Against a dark background, two hands are positioned with the thumbs and forefingers touching.

Hossein Valamanesh Passing time 2011, Museum of Contemporary Art. Image courtesy Museum of Contemporary Art Australia and the artist © the artist

What does art want? Art wants to be looked at! But alas, due to COVID-19 cancellations and closures, many exhibitions now hang in empty galleries and museums, having been seen by only a few gallery-goers – and sometimes not seen at all. Art Gallery of NSW director Michael Brand explored these ‘ghost exhibitions’ in an earlier blog post.
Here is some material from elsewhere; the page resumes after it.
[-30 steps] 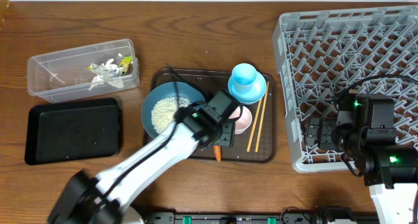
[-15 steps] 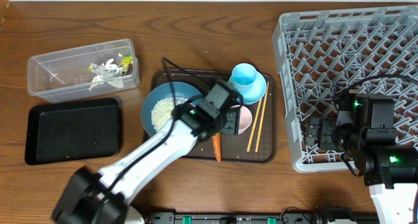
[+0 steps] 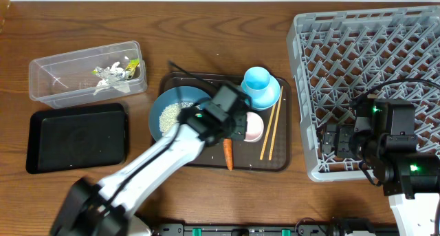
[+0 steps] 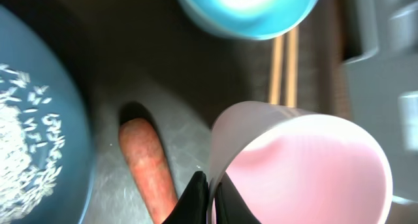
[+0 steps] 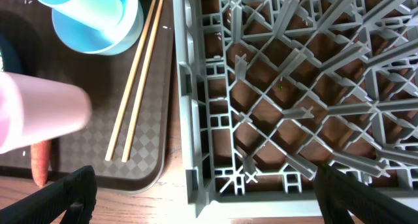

In this post – the first in a series – staff from across the Gallery shine a light on shows that have been left in the dark.

Chadi Sankary, visitor experience supervisor

Hossein Valamanesh has a hold on me like few other artists do.

In 2016, I reflected on the notion of ‘artistic pilgrimage’ when, on a trip to Europe, I landed in Konya, Turkey, to visit the resting place of the mystic poet Rumi, who had been a driving force in my artistic practice for years. Back home, I searched various galleries’ collections for any references to his poetry and found Valamanesh’s The lover circles his own heart 1993. My desire to see it, and to experience his body of work, was as pressing as the sentiment in his statement: ‘being an artist you are like a lover – a bit crazy, circling your own heart, with the desire and madness possessing your being’.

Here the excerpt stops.